• **SOURCE DATA**:
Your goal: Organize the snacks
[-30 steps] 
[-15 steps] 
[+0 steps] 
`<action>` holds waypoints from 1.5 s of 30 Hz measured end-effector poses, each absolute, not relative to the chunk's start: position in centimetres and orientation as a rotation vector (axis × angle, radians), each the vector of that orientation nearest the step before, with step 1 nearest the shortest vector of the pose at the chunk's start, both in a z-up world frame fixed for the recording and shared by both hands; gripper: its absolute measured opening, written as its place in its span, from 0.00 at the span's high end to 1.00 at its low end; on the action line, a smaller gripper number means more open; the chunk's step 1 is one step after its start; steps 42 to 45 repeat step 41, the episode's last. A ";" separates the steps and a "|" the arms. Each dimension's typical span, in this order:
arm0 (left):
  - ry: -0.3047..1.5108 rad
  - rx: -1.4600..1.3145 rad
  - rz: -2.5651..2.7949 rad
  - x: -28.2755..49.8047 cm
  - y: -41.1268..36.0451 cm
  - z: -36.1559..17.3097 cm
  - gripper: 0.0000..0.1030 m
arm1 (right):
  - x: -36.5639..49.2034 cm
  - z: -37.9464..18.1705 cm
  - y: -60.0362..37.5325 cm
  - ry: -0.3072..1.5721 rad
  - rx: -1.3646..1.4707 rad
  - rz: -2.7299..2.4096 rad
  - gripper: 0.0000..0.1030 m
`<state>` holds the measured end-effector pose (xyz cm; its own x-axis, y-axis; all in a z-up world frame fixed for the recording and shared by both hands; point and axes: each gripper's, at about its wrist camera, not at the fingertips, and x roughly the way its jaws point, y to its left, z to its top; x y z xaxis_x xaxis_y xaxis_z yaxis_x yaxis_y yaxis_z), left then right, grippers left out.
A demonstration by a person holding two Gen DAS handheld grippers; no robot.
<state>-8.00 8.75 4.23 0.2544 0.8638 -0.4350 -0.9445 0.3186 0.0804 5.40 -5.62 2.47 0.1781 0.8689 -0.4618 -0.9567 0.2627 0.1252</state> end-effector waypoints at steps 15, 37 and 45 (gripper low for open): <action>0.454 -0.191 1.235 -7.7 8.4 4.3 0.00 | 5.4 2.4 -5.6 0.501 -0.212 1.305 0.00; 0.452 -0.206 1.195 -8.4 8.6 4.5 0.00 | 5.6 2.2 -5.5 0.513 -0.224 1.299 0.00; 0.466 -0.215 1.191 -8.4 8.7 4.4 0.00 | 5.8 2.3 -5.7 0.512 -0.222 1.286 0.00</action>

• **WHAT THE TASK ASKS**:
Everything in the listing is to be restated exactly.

• **ANSWER TO THE PROBLEM**:
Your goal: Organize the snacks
[-30 steps] 
[-15 steps] 
[+0 steps] 
`<action>` holds waypoints from 1.5 s of 30 Hz measured end-effector poses, each absolute, not relative to the chunk's start: position in centimetres and orientation as a rotation vector (axis × angle, radians), each the vector of that orientation nearest the step before, with step 1 nearest the shortest vector of the pose at the chunk's start, both in a z-up world frame fixed for the recording and shared by both hands; gripper: its absolute measured opening, written as its place in its span, from 0.00 at the span's high end to 1.00 at its low end; on the action line, a smaller gripper number means more open; the chunk's step 1 is one step after its start; steps 42 to 45 repeat step 41, the episode's last. A ";" separates the steps and a "|" the arms. Each dimension's typical span, in this order:
arm0 (left):
  - ry: -0.3047..1.5108 rad
  - rx: -1.4600..1.3145 rad
  - rz: -2.5651..2.7949 rad
  - x: -28.2755..49.8047 cm
  - y: -41.1268..36.0451 cm
  - z: -36.1559..17.3097 cm
  - gripper: 0.0000..0.1030 m
arm1 (right):
  - x: -36.5639..49.2034 cm
  - z: -37.9464..18.1705 cm
  - y: -60.0362..37.5325 cm
  - ry: -0.3072..1.5721 rad
  - rx: -1.3646..1.4707 rad
  - rz: -2.7299..2.4096 rad
  - gripper: 0.0000..0.1030 m
`<state>` holds the measured end-effector pose (xyz cm; its own x-axis, y-axis; all in a z-up world frame fixed for the recording and shared by both hands; point and axes: each gripper's, at about its wrist camera, not at the fingertips, and x roughly the way its jaws point, y to its left, z to its top; x y z xaxis_x xaxis_y xaxis_z yaxis_x yaxis_y yaxis_z), left then right, grippers left out.
A demonstration by a person holding two Gen DAS handheld grippers; no robot.
<state>-8.00 8.75 4.23 0.2544 0.8638 -0.4350 -0.9445 0.3186 0.0804 5.40 -5.62 2.47 0.1781 0.8689 -0.4618 -0.9567 0.2627 0.1252</state> end-effector waypoints at steps 15, 37 and 45 (gripper low for open): <action>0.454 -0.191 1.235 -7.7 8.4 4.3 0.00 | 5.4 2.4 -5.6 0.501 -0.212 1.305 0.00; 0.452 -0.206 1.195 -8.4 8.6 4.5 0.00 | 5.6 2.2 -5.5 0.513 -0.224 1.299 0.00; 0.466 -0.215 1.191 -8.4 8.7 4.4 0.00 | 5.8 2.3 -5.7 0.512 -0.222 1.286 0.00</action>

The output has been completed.